# What is required
Copy out, from the entries below, each line that holds the string "fingertips".

# Listed entries

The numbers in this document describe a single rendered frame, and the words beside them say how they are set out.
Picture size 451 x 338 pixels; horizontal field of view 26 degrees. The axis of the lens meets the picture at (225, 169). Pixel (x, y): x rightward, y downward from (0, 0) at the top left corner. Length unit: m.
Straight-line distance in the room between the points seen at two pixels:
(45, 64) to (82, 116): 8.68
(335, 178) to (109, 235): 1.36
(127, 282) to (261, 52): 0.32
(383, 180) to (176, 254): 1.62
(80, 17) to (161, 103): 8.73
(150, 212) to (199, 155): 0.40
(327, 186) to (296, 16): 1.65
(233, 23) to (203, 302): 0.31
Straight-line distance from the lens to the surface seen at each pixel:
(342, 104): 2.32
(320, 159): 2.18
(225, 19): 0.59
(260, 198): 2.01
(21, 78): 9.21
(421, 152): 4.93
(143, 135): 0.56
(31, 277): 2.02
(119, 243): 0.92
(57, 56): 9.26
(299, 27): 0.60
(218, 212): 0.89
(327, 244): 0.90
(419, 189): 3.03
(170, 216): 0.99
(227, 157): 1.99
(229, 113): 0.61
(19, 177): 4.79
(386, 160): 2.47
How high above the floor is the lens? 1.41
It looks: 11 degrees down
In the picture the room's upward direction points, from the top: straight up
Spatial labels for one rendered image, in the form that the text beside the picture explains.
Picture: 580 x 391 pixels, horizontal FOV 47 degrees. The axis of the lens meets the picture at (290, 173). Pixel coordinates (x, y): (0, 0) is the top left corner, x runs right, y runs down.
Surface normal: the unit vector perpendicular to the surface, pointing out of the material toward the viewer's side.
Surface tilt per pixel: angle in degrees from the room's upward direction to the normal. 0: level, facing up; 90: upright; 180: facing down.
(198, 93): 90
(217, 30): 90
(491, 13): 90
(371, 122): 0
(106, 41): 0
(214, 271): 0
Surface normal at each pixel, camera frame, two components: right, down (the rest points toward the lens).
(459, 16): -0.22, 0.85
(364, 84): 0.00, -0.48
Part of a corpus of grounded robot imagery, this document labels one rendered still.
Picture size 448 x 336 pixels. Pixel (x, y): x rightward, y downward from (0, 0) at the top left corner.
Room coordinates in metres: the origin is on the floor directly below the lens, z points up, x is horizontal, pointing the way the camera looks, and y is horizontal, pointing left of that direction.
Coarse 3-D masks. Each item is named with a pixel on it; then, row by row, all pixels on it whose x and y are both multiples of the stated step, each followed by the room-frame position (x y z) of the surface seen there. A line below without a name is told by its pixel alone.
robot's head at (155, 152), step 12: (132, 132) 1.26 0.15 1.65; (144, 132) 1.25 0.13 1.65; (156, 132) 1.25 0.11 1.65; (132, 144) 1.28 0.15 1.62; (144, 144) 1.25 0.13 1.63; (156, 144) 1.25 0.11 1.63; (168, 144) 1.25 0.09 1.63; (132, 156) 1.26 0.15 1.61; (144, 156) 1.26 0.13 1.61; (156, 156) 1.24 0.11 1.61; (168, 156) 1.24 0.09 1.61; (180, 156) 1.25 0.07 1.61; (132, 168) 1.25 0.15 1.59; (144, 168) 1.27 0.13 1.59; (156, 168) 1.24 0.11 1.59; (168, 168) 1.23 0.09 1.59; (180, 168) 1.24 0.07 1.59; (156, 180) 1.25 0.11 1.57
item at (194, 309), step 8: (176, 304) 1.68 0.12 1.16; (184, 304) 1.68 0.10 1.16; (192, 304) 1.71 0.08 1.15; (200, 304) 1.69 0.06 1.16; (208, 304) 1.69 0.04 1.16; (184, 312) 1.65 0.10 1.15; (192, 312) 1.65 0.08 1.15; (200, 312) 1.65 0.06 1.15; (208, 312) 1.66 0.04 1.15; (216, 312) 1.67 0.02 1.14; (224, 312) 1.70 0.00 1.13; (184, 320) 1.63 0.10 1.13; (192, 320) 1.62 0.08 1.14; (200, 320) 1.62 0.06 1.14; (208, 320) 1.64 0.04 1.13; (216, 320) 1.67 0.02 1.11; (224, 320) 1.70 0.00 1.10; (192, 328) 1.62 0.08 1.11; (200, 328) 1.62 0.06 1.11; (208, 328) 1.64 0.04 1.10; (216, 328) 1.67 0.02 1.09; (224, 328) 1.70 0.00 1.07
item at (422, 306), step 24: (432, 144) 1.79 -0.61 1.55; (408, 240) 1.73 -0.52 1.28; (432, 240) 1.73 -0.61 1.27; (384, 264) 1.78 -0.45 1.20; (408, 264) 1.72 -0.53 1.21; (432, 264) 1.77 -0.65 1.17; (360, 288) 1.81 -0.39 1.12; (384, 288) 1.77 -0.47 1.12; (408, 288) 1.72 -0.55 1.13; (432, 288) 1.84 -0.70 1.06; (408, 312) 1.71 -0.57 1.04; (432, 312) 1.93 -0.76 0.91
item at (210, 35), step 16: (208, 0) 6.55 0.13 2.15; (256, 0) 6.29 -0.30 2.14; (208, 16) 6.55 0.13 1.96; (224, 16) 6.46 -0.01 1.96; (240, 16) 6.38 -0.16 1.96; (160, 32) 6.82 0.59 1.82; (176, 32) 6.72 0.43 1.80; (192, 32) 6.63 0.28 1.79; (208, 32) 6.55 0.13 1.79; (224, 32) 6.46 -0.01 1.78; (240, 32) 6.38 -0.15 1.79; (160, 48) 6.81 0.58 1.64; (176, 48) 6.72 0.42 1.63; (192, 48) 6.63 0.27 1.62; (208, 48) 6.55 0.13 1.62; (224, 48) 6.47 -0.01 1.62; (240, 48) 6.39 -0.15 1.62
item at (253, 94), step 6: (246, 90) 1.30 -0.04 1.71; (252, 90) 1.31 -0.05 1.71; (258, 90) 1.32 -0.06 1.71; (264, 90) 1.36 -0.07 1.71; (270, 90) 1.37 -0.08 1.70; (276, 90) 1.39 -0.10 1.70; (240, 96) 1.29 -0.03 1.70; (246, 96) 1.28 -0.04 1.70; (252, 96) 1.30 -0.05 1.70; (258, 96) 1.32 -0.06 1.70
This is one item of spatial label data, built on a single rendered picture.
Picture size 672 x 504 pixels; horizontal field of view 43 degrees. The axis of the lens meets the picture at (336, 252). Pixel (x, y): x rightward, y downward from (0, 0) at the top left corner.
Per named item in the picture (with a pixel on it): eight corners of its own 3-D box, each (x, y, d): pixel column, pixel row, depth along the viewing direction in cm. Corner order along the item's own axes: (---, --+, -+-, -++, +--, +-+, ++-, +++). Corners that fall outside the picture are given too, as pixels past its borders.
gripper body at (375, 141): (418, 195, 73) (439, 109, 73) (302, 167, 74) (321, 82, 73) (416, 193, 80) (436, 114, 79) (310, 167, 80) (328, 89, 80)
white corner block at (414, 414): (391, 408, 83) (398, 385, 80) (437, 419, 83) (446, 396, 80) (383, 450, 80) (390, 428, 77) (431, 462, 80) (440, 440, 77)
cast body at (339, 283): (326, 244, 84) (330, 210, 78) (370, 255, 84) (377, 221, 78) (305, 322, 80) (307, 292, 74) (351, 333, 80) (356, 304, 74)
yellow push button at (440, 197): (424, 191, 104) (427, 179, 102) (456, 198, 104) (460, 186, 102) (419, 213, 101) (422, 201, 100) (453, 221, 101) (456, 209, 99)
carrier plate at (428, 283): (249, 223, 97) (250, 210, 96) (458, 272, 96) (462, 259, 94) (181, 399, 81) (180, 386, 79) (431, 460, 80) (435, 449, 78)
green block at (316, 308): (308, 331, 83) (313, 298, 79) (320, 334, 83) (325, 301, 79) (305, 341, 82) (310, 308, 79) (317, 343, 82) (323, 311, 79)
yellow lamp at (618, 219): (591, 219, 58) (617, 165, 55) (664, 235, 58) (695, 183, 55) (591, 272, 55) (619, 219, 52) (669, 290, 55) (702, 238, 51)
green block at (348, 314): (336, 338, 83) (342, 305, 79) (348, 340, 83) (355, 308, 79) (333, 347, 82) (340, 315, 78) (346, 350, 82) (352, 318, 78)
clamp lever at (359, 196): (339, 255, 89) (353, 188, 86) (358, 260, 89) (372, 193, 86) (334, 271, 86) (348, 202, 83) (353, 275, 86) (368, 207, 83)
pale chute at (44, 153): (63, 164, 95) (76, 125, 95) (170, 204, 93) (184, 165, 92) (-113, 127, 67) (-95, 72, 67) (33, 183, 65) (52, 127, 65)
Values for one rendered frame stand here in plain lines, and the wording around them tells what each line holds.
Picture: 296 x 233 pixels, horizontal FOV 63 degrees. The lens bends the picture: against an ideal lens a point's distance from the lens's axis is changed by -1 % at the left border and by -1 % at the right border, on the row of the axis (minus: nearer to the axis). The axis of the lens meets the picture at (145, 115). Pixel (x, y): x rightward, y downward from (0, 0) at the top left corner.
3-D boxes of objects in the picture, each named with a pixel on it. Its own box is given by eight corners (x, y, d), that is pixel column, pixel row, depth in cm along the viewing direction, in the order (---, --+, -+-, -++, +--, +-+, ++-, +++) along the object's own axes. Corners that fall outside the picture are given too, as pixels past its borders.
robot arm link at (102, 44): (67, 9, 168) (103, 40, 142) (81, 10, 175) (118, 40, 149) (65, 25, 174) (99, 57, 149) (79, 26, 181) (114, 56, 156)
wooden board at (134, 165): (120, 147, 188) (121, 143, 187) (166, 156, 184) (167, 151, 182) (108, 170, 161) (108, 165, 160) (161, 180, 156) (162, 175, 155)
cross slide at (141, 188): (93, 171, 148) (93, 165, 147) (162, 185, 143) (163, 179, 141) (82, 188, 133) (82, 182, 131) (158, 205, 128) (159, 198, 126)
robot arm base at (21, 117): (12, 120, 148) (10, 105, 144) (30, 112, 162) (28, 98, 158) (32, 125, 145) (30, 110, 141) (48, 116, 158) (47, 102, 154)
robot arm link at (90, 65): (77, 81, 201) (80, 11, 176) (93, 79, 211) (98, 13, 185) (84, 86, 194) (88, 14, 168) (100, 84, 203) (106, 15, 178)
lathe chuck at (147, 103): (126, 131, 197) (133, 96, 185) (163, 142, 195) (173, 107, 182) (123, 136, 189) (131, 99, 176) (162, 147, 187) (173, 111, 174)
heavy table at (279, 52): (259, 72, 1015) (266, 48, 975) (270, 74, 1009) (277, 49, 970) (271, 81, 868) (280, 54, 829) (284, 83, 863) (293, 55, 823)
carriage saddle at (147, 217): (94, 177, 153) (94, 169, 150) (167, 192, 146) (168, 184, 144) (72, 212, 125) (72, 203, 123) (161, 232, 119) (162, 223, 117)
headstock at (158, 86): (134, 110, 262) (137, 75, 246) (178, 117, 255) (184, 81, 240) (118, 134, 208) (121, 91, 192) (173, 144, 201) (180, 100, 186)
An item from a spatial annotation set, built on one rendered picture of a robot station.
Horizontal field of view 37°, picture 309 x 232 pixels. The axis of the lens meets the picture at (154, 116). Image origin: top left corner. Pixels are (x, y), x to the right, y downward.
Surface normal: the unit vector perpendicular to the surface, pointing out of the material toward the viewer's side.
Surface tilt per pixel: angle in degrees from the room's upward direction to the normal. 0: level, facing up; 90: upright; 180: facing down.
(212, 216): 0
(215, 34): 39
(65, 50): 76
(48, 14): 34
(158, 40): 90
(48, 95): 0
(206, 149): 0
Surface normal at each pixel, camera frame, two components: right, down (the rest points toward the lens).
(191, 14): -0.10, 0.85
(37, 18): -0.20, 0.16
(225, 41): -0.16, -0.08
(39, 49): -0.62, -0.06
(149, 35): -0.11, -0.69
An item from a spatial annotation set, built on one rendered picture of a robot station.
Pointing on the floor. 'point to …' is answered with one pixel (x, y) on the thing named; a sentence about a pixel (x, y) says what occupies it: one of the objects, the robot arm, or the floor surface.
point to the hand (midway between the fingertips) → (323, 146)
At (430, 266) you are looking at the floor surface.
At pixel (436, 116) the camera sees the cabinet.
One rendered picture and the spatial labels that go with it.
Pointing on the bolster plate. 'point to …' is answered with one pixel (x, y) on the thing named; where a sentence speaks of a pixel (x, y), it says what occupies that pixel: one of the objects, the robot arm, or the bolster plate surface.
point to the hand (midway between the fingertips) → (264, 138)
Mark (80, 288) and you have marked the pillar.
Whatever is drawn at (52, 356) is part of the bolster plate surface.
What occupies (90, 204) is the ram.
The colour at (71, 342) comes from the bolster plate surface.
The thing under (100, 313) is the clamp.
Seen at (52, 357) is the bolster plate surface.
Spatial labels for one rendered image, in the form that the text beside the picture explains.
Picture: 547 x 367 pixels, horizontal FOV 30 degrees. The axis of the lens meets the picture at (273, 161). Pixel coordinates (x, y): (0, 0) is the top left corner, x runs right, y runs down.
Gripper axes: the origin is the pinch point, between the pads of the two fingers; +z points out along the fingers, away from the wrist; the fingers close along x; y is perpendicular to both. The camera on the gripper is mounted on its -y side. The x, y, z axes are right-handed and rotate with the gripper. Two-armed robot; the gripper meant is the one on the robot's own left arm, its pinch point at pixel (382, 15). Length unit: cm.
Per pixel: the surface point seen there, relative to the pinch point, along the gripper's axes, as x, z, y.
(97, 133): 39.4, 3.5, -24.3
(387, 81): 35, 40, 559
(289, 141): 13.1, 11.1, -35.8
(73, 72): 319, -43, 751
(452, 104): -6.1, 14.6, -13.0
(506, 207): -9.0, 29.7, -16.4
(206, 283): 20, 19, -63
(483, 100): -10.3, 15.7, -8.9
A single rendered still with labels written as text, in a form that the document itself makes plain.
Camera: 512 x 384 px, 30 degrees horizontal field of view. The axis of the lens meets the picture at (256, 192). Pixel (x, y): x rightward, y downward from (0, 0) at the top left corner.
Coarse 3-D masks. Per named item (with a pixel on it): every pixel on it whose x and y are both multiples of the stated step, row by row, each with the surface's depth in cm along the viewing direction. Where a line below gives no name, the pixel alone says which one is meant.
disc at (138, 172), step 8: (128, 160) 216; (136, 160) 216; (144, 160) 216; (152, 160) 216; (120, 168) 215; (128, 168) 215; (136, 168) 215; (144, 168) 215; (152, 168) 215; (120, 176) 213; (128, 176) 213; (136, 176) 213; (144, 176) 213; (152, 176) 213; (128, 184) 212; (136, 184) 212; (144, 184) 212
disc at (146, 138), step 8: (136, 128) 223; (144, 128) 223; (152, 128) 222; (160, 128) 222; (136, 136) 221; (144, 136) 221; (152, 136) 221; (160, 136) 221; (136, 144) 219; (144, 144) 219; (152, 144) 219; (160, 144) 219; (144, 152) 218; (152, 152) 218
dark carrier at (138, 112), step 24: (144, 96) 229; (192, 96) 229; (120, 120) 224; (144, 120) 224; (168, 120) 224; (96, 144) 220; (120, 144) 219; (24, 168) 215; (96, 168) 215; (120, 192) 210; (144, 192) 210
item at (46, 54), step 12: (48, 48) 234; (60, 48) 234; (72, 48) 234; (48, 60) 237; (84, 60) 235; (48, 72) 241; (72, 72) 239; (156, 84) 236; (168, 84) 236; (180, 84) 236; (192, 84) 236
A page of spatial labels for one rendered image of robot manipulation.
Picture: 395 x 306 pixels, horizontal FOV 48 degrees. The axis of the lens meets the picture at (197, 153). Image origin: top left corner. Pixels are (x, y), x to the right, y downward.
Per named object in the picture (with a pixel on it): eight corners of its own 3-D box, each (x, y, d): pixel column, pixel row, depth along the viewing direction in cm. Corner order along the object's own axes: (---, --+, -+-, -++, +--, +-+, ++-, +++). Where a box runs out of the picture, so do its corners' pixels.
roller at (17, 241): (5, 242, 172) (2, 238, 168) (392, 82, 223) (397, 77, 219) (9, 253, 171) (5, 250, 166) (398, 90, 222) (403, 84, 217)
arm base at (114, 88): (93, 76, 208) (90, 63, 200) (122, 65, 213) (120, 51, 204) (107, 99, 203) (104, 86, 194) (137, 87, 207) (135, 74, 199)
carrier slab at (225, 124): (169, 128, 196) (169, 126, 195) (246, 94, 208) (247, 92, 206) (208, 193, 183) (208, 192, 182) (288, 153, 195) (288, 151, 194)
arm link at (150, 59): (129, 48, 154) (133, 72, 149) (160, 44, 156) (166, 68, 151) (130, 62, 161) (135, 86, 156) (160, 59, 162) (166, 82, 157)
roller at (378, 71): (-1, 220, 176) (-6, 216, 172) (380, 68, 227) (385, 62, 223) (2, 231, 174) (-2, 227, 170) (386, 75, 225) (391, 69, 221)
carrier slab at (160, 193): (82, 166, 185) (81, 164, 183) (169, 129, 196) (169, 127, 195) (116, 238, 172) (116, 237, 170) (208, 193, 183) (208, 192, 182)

# Response area
point to the hand (midway between the fingertips) → (323, 146)
point to the hand (midway between the fingertips) → (264, 138)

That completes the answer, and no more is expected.